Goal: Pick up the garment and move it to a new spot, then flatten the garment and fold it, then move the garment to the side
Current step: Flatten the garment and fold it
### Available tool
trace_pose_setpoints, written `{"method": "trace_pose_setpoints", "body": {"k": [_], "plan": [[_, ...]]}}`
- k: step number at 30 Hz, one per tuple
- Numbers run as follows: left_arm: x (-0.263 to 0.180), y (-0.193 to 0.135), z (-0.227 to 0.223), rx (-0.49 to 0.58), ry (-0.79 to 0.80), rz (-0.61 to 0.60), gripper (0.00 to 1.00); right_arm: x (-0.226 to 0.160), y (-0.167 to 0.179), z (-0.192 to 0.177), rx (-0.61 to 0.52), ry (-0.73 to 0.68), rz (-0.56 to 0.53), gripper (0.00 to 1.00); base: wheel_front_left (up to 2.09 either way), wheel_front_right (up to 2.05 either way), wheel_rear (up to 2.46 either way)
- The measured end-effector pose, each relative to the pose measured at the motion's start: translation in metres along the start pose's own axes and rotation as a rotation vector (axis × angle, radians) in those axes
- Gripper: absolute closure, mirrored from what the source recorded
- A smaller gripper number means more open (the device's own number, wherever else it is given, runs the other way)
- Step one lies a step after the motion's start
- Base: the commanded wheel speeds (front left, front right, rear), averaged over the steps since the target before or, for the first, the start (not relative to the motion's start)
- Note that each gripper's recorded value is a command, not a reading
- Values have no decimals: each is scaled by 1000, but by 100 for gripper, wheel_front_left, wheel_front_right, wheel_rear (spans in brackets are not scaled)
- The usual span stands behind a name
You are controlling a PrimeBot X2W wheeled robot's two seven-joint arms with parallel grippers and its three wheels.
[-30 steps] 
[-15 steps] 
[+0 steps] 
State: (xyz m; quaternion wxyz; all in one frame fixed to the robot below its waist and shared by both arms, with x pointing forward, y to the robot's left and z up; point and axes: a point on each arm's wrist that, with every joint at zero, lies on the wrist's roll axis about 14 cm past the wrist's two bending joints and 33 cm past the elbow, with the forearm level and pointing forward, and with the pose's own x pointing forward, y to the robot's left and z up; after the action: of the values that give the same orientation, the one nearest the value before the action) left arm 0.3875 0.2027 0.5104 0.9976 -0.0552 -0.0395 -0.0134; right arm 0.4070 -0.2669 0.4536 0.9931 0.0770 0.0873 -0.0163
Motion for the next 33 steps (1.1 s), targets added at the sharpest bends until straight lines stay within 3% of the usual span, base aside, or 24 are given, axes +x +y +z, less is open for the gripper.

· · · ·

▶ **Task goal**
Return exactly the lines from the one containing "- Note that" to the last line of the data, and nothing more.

▶ **Answer section**
- Note that each gripper's recorded value is a command, not a reading
- Values have no decimals: each is scaled by 1000, but by 100 for gripper, wheel_front_left, wheel_front_right, wheel_rear (spans in brackets are not scaled)
- The usual span stands behind a name
You are controlling a PrimeBot X2W wheeled robot's two seven-joint arms with parallel grippers and its three wheels.
[-30 steps] 
[-15 steps] 
[+0 steps] 
State: (xyz m; quaternion wxyz; all in one frame fixed to the robot below its waist and shared by both arms, with x pointing forward, y to the robot's left and z up; point and axes: a point on each arm's wrist that, with every joint at zero, lies on the wrist's roll axis about 14 cm past the wrist's two bending joints and 33 cm past the elbow, with the forearm level and pointing forward, and with the pose's own x pointing forward, y to the robot's left and z up; after the action: of the values that give the same orientation, the one nearest the value before the action) left arm 0.3875 0.2027 0.5104 0.9976 -0.0552 -0.0395 -0.0134; right arm 0.4070 -0.2669 0.4536 0.9931 0.0770 0.0873 -0.0163
Motion for the next 33 steps (1.1 s), targets added at the sharpest bends until straight lines stay within 3% of the usual span, base aside, or 24 are given, axes +x +y +z, less is open for the gripper.

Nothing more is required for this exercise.